Winning over readers with a compelling story

Winning over readers with a compelling story

Like many others, when I first began working as a newspaper journalist, I was told to construct my articles using the classic “inverted pyramid” model. The inverted pyramid sorts the article content by importance, with the need-to-know info coming first. At newspapers, as news rolls into the editorial department throughout the production cycle, what was originally a 1000-character article, for example, may need trimming to make way for other stories. Using the inverted pyramid, the bottom of an article can be cut without losing vital information.

But there’s a limit to this model’s effectiveness. While it may be convenient for conveying information to readers, it doesn’t spark much in the way of sympathy. But the purpose of investigative journalism is not just to reveal hidden information: It aims to inspire readers to want to change society for the better.

Giving your articles a story or narrative can be an effective way of arousing sympathy in readers. Feature writing and literary reportage often employ these techniques, and so can investigative journalism. The following are three storytelling techniques that can help your articles connect with readers. 

1. Have a protagonist 

Protagonists are ubiquitous in novels and film, and it is empathy with them that gets audiences hooked on a story. As an investigative journalist, you can achieve the same effect by giving your articles a protagonist.

In Waseda Chronicle’s “Forced Sterilization” series, we centered our story on the experiences of a woman named Junko (an alias) who had been sterilized without her consent. Thanks to Junko sharing her story with us, we were able to depict her experiences through her perspective: her childhood leading up to her sterilization at age 16, the aftereffects she suffered following the surgery, and her difficult relationship with her father. For example, here’s how our article described her surgery.

“‘When I awoke, I was lying on top of a bed. I must have been put under anesthesia, because I barely remember anything after entering the clinic. I was so thirsty. There was a sink in the room, and I tried to get some tap water to drink, but a female nurse told me it wasn’t allowed.’ Soon after returning home, Junko was struck by a stabbing pain. She couldn’t stand, she couldn’t sleep. She tossed and turned, unable to find relief.”

Of course, investigative journalism still needs “scoops” that bring to light wrongdoing, the workings of systems of power, or other previously unknown information. Among the various revelations in “Forced Sterilization,” we reported that media executives, including NHK (Japan’s public broadcaster) management and the chair of regional paper Kahoku Shimpo, rather than speak out against these atrocities, had helped manage organizations that promoted forced sterilization surgeries. 

But remember: These scoops can be presented as elements of your story.

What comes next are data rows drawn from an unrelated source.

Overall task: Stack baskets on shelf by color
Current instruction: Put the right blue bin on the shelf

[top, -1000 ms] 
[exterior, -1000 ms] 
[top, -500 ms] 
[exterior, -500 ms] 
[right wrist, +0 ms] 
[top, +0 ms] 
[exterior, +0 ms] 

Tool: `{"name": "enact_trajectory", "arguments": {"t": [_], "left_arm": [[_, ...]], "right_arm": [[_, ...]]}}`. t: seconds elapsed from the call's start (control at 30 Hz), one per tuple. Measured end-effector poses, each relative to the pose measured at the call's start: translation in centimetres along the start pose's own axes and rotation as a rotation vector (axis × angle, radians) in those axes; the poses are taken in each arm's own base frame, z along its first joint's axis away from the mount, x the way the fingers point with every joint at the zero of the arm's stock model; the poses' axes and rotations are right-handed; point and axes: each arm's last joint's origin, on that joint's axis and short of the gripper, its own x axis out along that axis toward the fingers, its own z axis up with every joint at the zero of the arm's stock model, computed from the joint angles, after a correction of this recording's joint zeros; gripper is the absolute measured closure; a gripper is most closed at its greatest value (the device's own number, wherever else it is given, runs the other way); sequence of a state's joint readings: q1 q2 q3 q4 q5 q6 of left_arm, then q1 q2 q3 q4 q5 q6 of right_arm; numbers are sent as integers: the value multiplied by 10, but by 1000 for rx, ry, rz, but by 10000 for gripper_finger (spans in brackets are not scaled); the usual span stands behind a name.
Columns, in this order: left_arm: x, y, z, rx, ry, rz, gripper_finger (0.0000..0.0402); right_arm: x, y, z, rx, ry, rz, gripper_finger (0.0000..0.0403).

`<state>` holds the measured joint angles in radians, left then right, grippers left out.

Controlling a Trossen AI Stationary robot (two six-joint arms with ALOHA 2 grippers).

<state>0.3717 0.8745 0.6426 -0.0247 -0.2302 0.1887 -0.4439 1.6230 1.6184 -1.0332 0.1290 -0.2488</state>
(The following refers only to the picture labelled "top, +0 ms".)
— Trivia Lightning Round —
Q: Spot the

2. Cliffhangers keep readers coming back for more

Although, under the inverted pyramid model, ordinary news articles drop their secrets right away, narrative-style articles don’t have to. Instead, readers join the journalist as they unravel the story. You can draw readers in by gradually laying out clues, keeping them wondering where the next development will lead. When you write, try imagining that each sentence is building on the previous one.

Waseda Chronicle’s series “The Missing Nuclear Scientist” is structured this way. Our articles tell the shocking, mysterious story of a nuclear scientist named Tatsuya Takemura, who worked for Japan’s former Power Reactor and Nuclear Fuel Development Corporation (PNC). He is suspected of having been abducted by North Korea in 1972.

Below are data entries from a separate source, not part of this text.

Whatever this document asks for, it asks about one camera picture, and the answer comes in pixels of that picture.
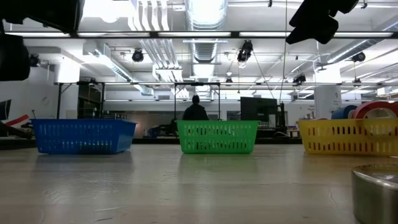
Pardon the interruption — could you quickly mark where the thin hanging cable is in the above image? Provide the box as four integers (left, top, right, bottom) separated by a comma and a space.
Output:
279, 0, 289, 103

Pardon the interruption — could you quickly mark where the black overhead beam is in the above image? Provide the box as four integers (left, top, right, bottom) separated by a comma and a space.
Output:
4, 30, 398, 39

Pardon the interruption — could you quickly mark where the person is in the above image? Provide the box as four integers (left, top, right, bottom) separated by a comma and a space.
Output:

As the one leading the investigation and writing the articles, naturally I know all our findings. But I’m not going to give them away in the first installment. Instead, I let readers experience the investigation with me by sharing my suspicions and doubts at each successive development. They want to know where the trail will lead, just as I did, and they can share in the excitement of finding each new clue. My sister was among those reading the series; I knew I had done my job as a writer when she asked me to “just tell your big sis what happens next.”

For example, here’s how the first article of “The Missing Nuclear Scientist” ends. 

“Disappearances aren’t strange in and of themselves. People with significant debts, for example, regularly go missing. But the group of PNC scientists had a reason for suspecting that their colleague had been abducted by North Korea. … To be continued.”

3. Spark readers’ imagination with vivid descriptions 

Vivid descriptions are another important element that will keep readers engaged. 

If your “protagonist” is was happy, for example, describe their happiness with concrete details. Were they humming a tune? Did they call a friend to share good news? In order to recreate a scene with enough detail that it plays like a film reel in readers’ heads, you will need to gather these details through interviews and site visits. 

The following passage, from an article on solitary deaths in Japan’s public housing complexes that Waseda Chronicle produced together with the Guardian, describes an apartment in which an elderly man had died. 

“The apartment was on the complex’s third floor, out of five. There was no elevator. A nameplate was affixed to the apartment’s metal door: Ichiro Otsuka. The letterbox had been taped over.”

Detail-oriented interviews can also increase your chances of landing a scoop. Asking concrete questions of your subjects can expose inconsistencies in their stories and catch them in a lie. It’s a “two birds, one stone” investigative journalism technique.